About the Role :

We are seeking a skilled Senior Data Engineer with hands-on experience in big data frameworks, cloud data platforms, orchestration tools, and distributed data processing. The role involves designing, configuring, optimizing, and maintaining end-to-end data pipelines and architectures across Apache Spark, Airflow, Trino, Azure Data Services, and Linux environments.

Roles and Responsibilities :

Apache Spark & PySpark :

- Install, configure, and manage Apache Spark (open-source) clusters on Ubuntu.

- Set up Spark master/worker nodes and Spark environment files.

- Configure and manage Spark UI and Spark History Server for monitoring jobs, analyzing DAGs, and troubleshooting performance.

- Develop, optimize, and deploy PySpark ETL/ELT pipelines using DataFrame API, UDFs, window functions, caching, partitioning, and broadcasting.

- Deploy PySpark jobs using spark-submit (client/cluster mode) with proper logging and error handling.

Apache Airflow & Orchestration :

- Install, configure, and manage Apache Airflow including UI, scheduler, and webserver.

- Create, schedule, and monitor Airflow DAGs for PySpark jobs using SparkSubmitOperator, BashOperator, and PythonOperator.

- Configure and manage cron jobs for data processing tasks.

Trino (PrestoSQL) :

- Install, configure, and optimize Trino coordinator and worker nodes.

- Configure catalogs such as S3, MySQL, PostgreSQL.

- Troubleshoot and optimize distributed SQL queries.

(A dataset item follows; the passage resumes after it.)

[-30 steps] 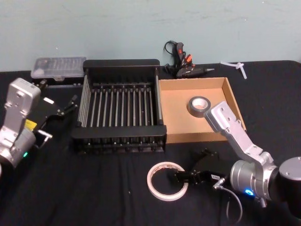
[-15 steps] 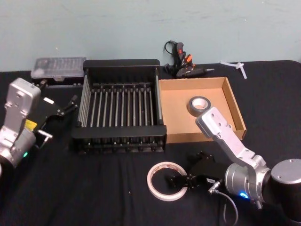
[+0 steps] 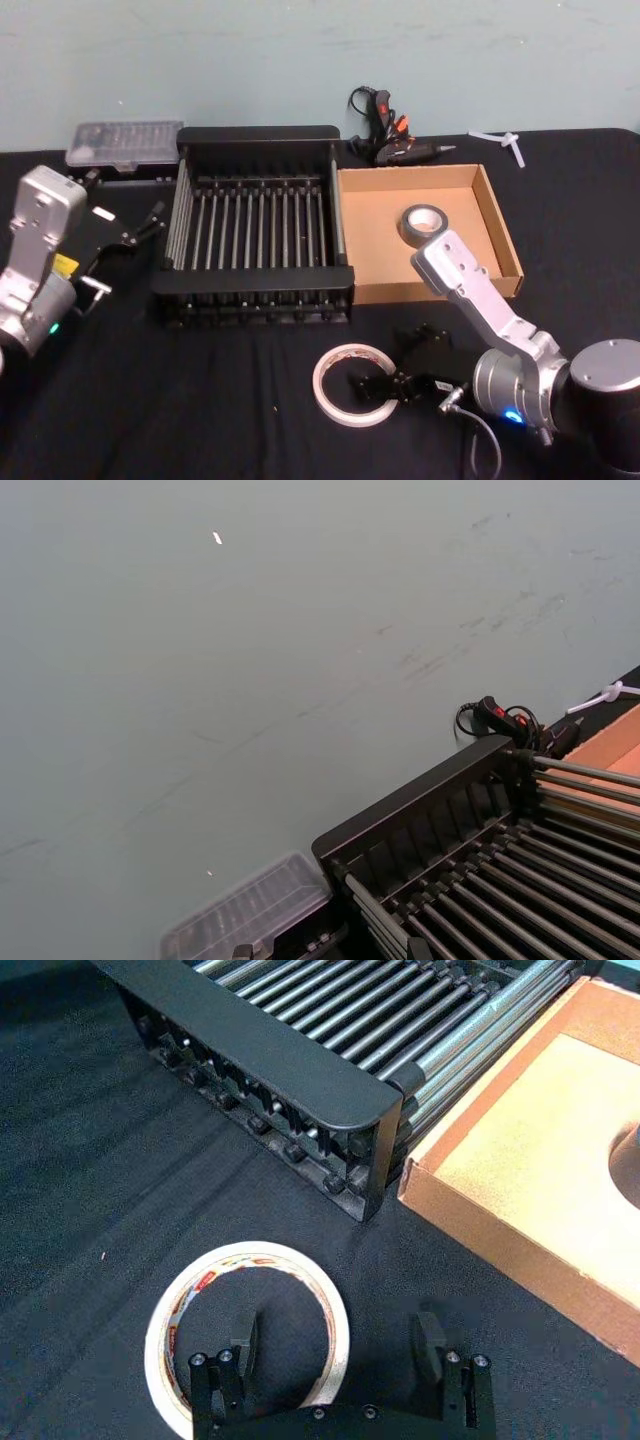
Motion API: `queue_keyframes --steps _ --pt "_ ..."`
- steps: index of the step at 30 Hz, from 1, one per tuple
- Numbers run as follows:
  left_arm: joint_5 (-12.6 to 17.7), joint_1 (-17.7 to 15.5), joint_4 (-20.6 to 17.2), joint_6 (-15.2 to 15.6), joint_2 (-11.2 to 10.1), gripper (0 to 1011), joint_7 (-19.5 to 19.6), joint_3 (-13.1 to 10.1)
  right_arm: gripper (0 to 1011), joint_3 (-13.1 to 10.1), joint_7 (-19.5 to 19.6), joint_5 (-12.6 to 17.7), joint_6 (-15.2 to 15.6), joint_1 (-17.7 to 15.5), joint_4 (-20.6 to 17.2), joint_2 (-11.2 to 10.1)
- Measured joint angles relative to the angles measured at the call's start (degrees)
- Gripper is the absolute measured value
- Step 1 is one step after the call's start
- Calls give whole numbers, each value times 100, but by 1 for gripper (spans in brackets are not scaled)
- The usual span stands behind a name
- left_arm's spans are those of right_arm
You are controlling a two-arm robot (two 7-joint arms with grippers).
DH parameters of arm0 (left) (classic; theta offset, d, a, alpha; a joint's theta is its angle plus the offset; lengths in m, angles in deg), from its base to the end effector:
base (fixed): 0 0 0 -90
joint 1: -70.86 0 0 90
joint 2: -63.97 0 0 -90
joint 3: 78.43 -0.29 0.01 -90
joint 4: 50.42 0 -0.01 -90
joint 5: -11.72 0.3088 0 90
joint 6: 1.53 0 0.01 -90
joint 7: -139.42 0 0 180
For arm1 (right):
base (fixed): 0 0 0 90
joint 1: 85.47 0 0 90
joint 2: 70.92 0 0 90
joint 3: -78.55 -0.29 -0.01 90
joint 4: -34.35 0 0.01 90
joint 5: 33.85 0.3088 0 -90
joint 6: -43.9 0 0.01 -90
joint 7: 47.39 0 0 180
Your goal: Pick up the white tape and place it into the black box , Pick up the silver tape and place it into the brown box.
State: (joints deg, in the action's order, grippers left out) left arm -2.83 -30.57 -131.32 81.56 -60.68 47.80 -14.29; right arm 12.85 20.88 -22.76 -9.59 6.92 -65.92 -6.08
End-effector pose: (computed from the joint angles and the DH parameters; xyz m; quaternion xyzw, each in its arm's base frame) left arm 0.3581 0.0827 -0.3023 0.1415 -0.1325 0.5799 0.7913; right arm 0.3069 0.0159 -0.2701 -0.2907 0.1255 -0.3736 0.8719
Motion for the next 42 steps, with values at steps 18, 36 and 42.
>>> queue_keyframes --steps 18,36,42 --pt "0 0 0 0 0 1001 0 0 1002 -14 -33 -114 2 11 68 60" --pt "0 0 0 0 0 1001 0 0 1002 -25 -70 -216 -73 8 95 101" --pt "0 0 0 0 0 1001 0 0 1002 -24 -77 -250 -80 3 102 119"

Linux/Ubuntu Administration :

- Maintain Linux servers, system services, logs, environment variables, memory usage, and resolve port conflicts.

Azure Data Engineering :

- Design and implement scalable architectures using Azure Data Services including ADF, Synapse, ADLS, Azure SQL, and Databricks.

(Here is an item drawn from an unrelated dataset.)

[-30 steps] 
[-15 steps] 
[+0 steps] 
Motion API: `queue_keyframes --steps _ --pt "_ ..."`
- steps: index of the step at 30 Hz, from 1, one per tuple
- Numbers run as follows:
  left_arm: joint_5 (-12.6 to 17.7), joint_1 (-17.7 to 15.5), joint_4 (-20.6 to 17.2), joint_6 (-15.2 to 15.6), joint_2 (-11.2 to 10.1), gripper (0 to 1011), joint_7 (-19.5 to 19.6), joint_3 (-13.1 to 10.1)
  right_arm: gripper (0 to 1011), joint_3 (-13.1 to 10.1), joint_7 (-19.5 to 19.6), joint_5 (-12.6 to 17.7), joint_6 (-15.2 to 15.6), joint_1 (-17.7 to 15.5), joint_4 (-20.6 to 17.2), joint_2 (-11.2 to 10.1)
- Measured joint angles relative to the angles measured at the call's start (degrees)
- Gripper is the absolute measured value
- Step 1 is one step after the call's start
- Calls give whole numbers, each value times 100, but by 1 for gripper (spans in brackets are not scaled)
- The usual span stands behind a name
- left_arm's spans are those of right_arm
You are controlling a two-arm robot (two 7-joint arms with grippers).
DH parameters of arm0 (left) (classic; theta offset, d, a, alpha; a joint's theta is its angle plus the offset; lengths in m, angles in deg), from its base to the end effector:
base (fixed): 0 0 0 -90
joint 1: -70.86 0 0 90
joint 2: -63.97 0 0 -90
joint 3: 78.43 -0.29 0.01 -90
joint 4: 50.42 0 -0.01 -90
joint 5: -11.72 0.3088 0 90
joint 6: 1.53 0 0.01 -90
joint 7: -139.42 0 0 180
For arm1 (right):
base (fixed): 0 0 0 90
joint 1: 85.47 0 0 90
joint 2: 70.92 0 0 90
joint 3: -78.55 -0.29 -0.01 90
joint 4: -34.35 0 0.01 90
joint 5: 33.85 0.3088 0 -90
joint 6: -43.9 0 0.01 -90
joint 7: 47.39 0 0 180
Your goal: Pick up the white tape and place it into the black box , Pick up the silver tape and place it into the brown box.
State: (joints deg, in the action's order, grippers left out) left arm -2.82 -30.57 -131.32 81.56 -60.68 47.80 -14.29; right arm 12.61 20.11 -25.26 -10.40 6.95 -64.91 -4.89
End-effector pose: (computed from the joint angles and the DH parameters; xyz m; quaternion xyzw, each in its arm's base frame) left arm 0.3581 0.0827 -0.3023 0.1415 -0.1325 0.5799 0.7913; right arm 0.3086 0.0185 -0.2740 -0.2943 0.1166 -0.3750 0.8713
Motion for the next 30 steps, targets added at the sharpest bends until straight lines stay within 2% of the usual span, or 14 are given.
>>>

- Develop and manage ETL/ELT pipelines using Azure Data Factory (Pipelines, Dataflows, Mapping Dataflows).

- Perform data migration, upgrades, and modernization using Azure tools.

- Implement CI/CD pipelines for data workloads using Azure DevOps and Git.

Data Processing & Analytics :

- Work with structured, semi-structured, and unstructured data.

- Implement data analytics, transformation, and backup/recovery solutions.

- Ensure data quality, governance, lineage, metadata management, and security compliance.

- Design and optimize data models using star and snowflake schemas.

- Build data warehouses, Delta Lake, and Lakehouse architectures.

Reporting & Visualization :

- Build and enhance dashboards using Power BI, Tableau, or similar tools.

Collaboration & Documentation :

- Collaborate with internal teams, business stakeholders, and clients to gather requirements.

- Prepare documentation, runbooks, and operational guides.

Technical Skills Required :

Mandatory Skills (4 to 7 Years Experience) :

Apache Spark & PySpark :

- Spark installation and cluster configuration (Linux/Ubuntu)

- Master/worker setup (standalone/cluster mode)

- Spark UI & History Server setup and debugging

- PySpark development (ETL pipelines, UDFs, window functions)

- Performance tuning (partitioning, caching, shuffle optimization)

- spark-submit deployment with monitoring and logging

Apache Airflow :

- Installation & configuration (UI, scheduler, webserver)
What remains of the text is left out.